# Getting frustrated -- Tren-E "kick in" time



## jrock00123 (Nov 28, 2013)

I'm 3.5 weeks into the following cycle:

1-8 test-c 250mg
1-8 tren-e 600mg.  (Week 1 was only 300)
1-2 d-bol 10mg, m-sten 4mg

As expected I gained some initial weight from the d-bol.  It was mostly water and it went away fairly quickly.

I was expecting to see some results from the tren-e at this point.  I'm not looking for anything dramatic yet, but I would have thought I would be seeing more by now.  There's been a slight recomp, but close to what I would expect from three and a half weeks of spot on diet and increased training intensity.  I'm experience mild night sweats -- nothing to severe.

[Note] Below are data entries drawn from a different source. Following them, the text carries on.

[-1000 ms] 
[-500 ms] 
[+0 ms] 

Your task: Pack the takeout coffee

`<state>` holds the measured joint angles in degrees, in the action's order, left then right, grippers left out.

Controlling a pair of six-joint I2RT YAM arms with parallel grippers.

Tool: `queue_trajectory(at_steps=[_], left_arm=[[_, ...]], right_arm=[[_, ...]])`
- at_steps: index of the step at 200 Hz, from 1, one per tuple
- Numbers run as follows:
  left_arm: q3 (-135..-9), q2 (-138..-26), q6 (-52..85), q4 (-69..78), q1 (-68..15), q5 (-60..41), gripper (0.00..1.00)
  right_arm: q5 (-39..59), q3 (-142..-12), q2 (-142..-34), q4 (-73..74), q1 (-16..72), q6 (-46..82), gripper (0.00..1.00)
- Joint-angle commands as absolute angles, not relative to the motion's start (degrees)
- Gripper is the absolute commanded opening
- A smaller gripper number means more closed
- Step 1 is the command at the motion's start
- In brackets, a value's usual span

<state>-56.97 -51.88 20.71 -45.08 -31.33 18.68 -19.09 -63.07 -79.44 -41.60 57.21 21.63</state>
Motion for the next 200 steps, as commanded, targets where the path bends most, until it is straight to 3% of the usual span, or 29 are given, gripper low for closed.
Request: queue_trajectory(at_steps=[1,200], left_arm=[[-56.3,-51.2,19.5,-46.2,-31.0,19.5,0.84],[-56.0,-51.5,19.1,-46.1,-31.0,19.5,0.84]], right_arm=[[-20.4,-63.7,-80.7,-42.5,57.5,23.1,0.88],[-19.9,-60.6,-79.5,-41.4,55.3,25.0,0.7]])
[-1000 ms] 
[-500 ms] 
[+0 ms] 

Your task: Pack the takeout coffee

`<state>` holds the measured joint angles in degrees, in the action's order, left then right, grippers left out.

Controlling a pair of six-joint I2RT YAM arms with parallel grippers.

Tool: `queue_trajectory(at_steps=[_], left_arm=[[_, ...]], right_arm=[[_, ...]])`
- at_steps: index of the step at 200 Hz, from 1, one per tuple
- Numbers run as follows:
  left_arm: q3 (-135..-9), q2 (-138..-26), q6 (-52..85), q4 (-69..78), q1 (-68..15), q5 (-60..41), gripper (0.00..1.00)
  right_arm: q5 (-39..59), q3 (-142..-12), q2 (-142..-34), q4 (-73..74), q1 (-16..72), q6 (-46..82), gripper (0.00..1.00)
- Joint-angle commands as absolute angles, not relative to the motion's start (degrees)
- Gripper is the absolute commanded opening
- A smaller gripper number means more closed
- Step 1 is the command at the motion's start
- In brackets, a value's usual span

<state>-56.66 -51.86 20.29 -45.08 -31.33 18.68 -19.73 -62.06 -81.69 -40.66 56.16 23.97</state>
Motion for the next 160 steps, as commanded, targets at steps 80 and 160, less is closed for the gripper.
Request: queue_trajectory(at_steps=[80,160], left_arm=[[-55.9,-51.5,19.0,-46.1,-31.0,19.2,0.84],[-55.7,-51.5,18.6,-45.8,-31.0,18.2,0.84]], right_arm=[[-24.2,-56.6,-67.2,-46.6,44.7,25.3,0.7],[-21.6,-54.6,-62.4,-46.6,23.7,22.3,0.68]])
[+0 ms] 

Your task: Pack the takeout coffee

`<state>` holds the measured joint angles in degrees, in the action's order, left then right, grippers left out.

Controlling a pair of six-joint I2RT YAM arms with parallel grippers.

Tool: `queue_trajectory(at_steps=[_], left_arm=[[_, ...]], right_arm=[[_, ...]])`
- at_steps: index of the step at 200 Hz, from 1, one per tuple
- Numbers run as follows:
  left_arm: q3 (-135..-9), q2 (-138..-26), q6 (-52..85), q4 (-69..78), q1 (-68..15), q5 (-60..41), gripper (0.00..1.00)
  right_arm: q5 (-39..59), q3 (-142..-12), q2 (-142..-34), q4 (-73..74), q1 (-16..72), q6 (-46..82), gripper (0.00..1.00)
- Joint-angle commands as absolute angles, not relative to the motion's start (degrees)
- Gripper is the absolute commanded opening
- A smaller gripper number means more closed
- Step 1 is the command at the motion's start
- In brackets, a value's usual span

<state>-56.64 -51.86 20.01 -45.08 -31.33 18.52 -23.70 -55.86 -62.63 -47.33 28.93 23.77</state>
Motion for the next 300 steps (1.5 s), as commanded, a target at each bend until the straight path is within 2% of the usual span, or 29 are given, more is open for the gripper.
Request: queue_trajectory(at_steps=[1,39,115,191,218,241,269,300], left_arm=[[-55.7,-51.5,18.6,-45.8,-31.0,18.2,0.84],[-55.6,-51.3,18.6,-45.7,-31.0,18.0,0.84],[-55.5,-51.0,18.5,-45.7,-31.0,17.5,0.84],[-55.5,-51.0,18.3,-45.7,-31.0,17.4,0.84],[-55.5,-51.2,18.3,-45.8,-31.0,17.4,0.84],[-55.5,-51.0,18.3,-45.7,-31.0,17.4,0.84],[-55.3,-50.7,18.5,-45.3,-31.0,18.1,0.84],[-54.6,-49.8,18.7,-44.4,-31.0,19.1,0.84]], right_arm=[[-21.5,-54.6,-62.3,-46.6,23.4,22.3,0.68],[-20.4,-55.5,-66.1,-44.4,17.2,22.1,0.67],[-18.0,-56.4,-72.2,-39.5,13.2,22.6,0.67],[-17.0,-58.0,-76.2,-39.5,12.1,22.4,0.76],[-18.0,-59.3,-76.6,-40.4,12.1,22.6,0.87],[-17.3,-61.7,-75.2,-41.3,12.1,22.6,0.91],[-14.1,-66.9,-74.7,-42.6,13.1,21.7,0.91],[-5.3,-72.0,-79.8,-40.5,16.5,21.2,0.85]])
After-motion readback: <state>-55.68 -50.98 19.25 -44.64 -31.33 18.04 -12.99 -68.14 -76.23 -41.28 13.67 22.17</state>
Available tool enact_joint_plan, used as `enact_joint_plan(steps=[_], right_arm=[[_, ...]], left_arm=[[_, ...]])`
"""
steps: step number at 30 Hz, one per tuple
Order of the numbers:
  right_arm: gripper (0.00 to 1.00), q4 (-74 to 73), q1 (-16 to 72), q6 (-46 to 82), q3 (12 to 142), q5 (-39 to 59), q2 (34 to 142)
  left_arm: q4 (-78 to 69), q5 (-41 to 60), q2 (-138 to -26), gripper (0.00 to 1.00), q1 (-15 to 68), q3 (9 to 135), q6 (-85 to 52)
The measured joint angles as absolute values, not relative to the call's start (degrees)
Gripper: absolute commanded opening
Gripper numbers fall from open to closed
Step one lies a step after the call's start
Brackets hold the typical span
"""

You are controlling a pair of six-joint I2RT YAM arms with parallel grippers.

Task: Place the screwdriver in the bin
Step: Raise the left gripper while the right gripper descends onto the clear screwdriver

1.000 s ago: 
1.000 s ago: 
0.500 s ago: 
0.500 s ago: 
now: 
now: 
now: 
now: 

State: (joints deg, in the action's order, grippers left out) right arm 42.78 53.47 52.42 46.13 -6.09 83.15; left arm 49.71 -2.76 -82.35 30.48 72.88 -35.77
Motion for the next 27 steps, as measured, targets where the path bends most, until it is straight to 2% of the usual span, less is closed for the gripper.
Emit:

Most concerning is my strength.  I've been doing 5/3/1 for a while so I have a good idea where my strength levels are for the major lifts.  So far I have not seen much in terms of strength.  I've increased consistently since the starting this cycle, but again this is not much different than when on was on a simple TRT dose.  Definitely not seeing the stealer strength that is supposed to come from tren.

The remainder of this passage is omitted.